Besides the more modest improvements in the death toll from AIDS, she noted that new AIDS cases declined only 11 percent in 1998 compared with an 18 percent decline in 1997.

"We're now seeing the first signs of the slowing of this trend," Gayle said, adding that in terms of the U.S. population as a whole, "most of the benefits of the new treatments have been realized."

"We have gotten the drugs out to the people that know they're infected," she said. "I think now we've got to do a better job to be sure we get access to treatment for people who don't know they're infected, which means getting more people tested."

40,000 HIV CASES A YEAR

The CDC also estimated that new infections with HIV are holding steady at 40,000 a year in the United States. That marks a huge drop from the worst years of the 1980s, when up to 150,000 people were being infected with HIV each year.

At the same time, studies of the AIDS virus in San Francisco showed a disturbing possibility that HIV may be on the rise.

William McFarland of the University of California at San Francisco presented new data showing that HIV was found in only 1 percent of gay men who sought anonymous testing in San Francisco during the second half of 1997.

By the first half of 1999, the infection rate among gay men seeking an HIV test in San Francisco had risen to 2.8 percent.

He blamed the increase on more high-risk sexual activity and the spread of gonorrhea and other sexually transmitted diseases linked to HIV infection. As many experts had feared, success on the AIDS treatment front may be translating into complacency at the leading edge of the epidemic.

"After years of progress in preventing HIV, transmission may be increasing in the San Francisco Bay Area," McFarland said. "These findings are particularly worrisome in light of recent increases in gonorrhea and high-risk sexual behavior from other studies in the city."

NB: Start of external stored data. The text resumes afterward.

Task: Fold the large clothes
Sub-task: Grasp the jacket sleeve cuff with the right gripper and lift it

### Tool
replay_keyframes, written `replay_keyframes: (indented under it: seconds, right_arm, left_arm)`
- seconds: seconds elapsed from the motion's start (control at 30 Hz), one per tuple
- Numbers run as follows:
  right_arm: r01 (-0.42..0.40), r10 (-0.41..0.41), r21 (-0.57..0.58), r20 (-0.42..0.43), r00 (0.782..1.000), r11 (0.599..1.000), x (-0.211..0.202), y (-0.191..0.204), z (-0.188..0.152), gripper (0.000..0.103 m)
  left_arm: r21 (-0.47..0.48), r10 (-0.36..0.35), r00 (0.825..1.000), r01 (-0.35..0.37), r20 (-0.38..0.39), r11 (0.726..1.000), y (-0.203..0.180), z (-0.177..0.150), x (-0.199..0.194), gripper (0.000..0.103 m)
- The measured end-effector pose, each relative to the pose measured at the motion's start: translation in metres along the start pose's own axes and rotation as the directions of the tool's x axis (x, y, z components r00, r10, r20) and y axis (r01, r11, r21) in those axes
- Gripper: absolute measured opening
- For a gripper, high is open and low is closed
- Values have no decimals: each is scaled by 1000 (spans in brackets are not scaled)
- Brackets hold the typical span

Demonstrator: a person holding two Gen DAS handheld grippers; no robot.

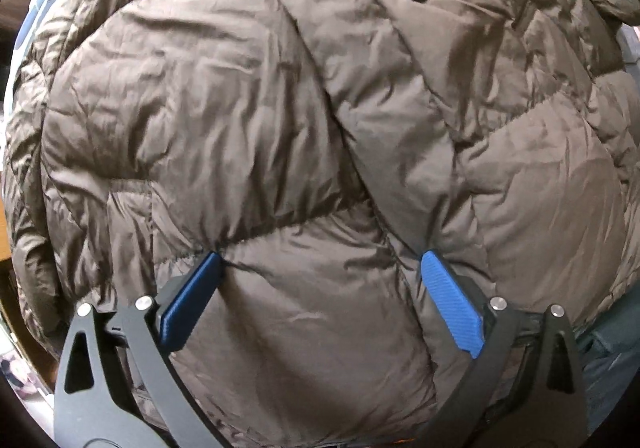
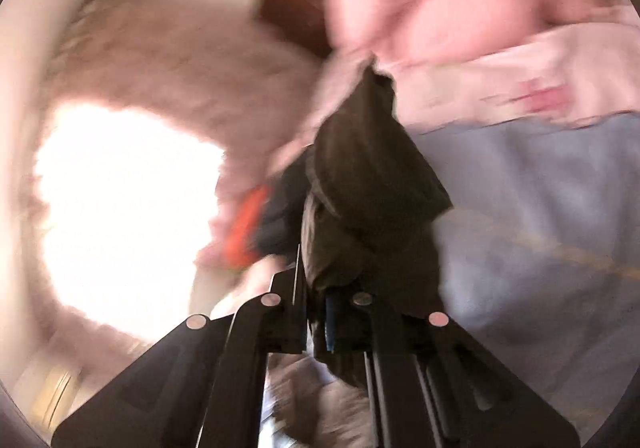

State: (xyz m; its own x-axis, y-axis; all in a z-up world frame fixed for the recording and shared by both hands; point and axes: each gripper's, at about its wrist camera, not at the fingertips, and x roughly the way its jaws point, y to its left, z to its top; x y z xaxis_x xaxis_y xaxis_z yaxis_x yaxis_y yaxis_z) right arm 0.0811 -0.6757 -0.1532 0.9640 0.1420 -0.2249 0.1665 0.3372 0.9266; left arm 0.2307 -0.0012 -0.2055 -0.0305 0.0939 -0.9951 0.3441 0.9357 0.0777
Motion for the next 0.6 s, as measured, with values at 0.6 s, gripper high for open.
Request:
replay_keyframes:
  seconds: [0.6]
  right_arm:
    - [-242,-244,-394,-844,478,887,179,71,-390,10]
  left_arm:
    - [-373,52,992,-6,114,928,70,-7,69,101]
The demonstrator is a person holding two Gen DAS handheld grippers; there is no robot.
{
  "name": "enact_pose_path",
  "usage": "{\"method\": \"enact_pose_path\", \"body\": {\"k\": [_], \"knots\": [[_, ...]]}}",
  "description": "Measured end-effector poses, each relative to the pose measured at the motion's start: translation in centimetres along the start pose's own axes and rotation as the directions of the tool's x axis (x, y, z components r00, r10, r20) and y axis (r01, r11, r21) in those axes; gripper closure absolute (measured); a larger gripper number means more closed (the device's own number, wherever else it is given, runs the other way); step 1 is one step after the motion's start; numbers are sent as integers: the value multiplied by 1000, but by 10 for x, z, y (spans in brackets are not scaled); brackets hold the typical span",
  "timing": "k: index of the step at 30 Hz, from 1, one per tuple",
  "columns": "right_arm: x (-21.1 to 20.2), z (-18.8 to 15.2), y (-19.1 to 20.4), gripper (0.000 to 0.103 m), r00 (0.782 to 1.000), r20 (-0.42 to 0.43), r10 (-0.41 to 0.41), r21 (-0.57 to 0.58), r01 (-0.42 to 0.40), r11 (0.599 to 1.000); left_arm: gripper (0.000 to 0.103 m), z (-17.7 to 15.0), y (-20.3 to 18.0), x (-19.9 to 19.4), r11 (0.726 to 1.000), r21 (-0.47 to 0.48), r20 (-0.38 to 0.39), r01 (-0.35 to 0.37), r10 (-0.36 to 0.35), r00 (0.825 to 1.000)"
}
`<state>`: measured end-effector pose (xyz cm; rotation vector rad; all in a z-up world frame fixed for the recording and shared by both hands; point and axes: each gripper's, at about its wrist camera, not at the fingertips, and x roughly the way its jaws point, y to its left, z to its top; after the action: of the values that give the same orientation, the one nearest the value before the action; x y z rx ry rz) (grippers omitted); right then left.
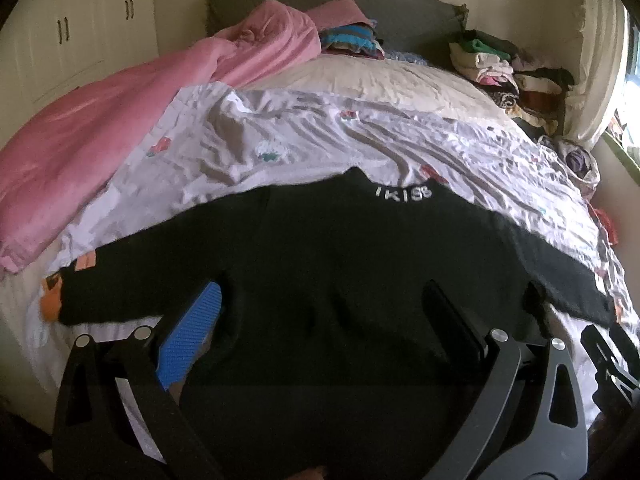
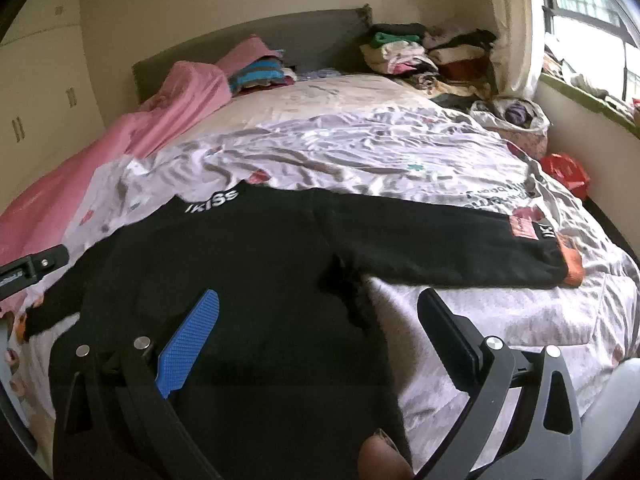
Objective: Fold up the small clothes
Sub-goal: 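Move the right gripper to the orange sleeve cuff and close on it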
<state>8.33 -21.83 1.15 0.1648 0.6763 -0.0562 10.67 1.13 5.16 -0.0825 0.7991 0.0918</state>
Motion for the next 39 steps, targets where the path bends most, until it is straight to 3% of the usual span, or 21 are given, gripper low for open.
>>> {"method": "enact_pose_path", "body": {"k": [12,26,35,39], "knots": [[20,26,-39,4,999,4,-49,100,48,994,9,30,-3,17,999,-34,-9,21,-21,1000],[30,24,-99,4,989,-25,-146,229,148,962,9,28,10,35,996,-87,-37,-11,8,999],[34,16,-157,4,971,-74,-228,357,239,903,9,35,-16,31,1000,-15,-10,-21,21,1000],[37,12,-183,4,964,-110,-240,420,264,868,9,44,-25,24,1000,-19,10,16,-16,1000]]}}
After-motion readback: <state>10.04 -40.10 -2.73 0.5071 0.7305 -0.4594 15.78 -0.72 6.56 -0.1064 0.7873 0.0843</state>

IMPACT ON AFRICAN AMERICANS

The national AIDS/HIV statistics also confirm the changing demographic nature of the AIDS epidemic. About half the AIDS deaths last year were among African Americans, who make up just 13 percent of the total population.

Officials were somewhat surprised to find that heterosexual activity is now about as significant a factor in the spread of HIV as is injection-drug use and the sharing of contaminated needles.

Virus trackers said the apparent increase in heterosexual transmission is most likely due to the virus spreading first from male injection drug users to their female partners, who then spread HIV to other sex partners.

Younger gay men and heterosexual women account for a growing number of new HIV infections in African American populations, officials said.

About 70 percent of all new infections in 1998 were in men, among whom gay or bisexual contact was blamed in about 6 of every 10 cases. Intravenous drug use was cited in 25 percent of the new infections in men, while 15 percent were due to heterosexual contact.

Among women newly infected with HIV, 75 percent of the infections were due to heterosexual contact with an infected male and 25 percent from intravenous drug use. Among newly infected women, approximately 64 percent were African American women, 18 percent white and 19 percent Latino. Half of the newly infected men were African Americans, 30 percent white and 20 percent Latino.

The statistics set a sobering tone yesterday for the opening sessions of the Atlanta conference. About 2,000 scientists and disease prevention specialists are attending the event, which ends tomorrow.

Many of the researchers came to discuss ways to stem the epidemic in minority populations often neglected in the past. Also, because so many people with HIV and AIDS are living longer, the total number of those infected is increasing, further complicating efforts to halt the spread of the virus.

"We are entering a new era in HIV prevention," said CDC director Jeffrey Koplan. "Prevention efforts must aggressively target a wider range of communities at risk, as well as an increasing population of HIV-infected individuals."